Go through the following data and transcribe exactly the stretch of lines from the one holding "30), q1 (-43" to the one holding "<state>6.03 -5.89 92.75", both included.

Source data
--- START ---
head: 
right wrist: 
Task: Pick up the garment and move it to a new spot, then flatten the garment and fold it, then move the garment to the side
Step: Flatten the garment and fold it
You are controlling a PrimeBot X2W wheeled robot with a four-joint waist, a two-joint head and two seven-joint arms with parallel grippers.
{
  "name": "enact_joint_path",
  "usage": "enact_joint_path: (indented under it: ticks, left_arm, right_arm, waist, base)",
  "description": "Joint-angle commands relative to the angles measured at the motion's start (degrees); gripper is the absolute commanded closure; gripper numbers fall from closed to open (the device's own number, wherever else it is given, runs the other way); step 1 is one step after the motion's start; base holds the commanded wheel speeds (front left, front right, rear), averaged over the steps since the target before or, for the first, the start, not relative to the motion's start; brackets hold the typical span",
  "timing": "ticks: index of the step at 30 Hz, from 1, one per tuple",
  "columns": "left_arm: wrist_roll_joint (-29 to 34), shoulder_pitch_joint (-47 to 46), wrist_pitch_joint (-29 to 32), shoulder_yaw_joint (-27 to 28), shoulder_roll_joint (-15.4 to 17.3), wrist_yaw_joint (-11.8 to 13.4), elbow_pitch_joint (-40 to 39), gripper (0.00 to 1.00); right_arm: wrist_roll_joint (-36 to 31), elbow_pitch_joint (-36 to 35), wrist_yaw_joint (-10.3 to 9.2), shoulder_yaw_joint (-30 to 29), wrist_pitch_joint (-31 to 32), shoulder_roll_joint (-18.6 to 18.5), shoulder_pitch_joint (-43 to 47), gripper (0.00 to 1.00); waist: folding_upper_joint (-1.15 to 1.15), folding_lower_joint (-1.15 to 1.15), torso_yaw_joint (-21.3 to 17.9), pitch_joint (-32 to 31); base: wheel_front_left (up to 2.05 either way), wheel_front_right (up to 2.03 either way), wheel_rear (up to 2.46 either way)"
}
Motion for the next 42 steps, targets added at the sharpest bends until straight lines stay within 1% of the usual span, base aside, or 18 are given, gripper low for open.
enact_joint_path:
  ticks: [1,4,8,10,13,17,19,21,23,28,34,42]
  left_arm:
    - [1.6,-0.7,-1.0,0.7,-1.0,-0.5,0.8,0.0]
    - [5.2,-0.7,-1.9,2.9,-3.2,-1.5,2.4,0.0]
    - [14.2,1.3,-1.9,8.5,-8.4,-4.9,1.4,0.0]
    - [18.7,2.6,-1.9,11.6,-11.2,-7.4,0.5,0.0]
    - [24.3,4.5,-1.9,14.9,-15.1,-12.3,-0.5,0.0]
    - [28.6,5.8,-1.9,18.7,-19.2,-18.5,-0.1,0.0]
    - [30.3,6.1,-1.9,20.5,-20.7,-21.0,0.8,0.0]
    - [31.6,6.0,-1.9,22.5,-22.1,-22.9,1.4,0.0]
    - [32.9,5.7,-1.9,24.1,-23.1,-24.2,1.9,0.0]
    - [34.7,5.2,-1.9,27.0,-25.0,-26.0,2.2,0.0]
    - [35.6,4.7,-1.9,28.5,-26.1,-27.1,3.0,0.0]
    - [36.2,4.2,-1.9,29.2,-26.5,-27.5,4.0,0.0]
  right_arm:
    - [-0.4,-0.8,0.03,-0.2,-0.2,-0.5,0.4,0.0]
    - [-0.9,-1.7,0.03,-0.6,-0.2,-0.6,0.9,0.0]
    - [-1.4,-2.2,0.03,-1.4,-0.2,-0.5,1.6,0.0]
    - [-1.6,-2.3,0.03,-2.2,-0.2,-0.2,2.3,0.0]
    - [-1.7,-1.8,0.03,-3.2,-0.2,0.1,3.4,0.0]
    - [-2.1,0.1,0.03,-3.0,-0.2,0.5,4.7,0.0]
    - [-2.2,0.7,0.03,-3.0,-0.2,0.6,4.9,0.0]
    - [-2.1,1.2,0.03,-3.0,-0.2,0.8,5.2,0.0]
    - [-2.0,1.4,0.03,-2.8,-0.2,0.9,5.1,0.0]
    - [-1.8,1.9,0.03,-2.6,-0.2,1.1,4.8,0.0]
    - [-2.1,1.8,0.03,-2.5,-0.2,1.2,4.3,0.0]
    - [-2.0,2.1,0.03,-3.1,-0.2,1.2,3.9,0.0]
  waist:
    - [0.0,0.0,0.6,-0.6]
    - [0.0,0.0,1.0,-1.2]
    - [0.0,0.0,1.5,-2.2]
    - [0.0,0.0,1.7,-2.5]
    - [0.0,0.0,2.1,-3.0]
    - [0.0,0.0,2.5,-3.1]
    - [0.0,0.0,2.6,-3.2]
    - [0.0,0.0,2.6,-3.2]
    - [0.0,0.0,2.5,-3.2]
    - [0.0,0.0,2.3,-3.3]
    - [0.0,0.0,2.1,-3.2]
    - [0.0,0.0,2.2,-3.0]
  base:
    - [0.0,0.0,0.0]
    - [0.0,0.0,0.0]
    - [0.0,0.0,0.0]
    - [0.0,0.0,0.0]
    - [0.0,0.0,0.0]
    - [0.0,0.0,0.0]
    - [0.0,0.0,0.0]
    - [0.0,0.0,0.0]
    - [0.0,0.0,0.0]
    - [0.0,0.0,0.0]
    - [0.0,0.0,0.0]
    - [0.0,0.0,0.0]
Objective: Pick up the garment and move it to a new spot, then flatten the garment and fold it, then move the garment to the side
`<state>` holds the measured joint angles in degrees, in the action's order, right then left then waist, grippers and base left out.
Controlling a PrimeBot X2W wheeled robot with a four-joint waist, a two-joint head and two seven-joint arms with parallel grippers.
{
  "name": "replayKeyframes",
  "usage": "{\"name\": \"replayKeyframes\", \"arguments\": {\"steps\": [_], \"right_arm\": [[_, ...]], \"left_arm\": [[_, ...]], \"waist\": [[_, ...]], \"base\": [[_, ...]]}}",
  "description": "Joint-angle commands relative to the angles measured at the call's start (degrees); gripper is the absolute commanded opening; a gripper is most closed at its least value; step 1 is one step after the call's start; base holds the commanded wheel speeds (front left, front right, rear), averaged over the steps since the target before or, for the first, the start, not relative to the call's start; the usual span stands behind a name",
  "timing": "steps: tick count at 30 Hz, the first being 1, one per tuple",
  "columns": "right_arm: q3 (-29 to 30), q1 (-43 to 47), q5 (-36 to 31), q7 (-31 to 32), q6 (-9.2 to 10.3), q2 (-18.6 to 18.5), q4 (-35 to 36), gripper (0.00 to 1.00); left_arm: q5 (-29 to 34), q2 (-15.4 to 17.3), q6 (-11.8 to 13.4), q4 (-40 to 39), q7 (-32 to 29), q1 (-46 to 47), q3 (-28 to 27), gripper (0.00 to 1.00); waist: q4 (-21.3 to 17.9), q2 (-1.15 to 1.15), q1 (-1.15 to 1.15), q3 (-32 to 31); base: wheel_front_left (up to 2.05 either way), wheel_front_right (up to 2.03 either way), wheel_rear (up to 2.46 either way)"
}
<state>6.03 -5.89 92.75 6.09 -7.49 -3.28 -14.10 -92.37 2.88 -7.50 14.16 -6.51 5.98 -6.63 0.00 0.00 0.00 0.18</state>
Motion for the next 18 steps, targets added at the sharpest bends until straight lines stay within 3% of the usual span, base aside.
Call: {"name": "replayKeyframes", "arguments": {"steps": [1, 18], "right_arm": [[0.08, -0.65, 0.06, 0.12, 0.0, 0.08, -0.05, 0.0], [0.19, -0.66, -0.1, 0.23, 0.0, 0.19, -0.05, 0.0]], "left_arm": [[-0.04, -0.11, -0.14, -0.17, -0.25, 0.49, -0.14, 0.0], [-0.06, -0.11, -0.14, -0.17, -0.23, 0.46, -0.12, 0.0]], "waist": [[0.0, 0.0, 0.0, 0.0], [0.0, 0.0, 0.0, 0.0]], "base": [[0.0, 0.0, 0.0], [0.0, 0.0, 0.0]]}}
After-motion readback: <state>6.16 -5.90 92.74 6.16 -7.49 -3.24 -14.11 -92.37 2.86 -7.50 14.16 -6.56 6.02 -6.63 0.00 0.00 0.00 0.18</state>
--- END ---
[Written response]
  "columns": "right_arm: q3 (-29 to 30), q1 (-43 to 47), q5 (-36 to 31), q7 (-31 to 32), q6 (-9.2 to 10.3), q2 (-18.6 to 18.5), q4 (-35 to 36), gripper (0.00 to 1.00); left_arm: q5 (-29 to 34), q2 (-15.4 to 17.3), q6 (-11.8 to 13.4), q4 (-40 to 39), q7 (-32 to 29), q1 (-46 to 47), q3 (-28 to 27), gripper (0.00 to 1.00); waist: q4 (-21.3 to 17.9), q2 (-1.15 to 1.15), q1 (-1.15 to 1.15), q3 (-32 to 31); base: wheel_front_left (up to 2.05 either way), wheel_front_right (up to 2.03 either way), wheel_rear (up to 2.46 either way)"
}
<state>6.03 -5.89 92.75 6.09 -7.49 -3.28 -14.10 -92.37 2.88 -7.50 14.16 -6.51 5.98 -6.63 0.00 0.00 0.00 0.18</state>

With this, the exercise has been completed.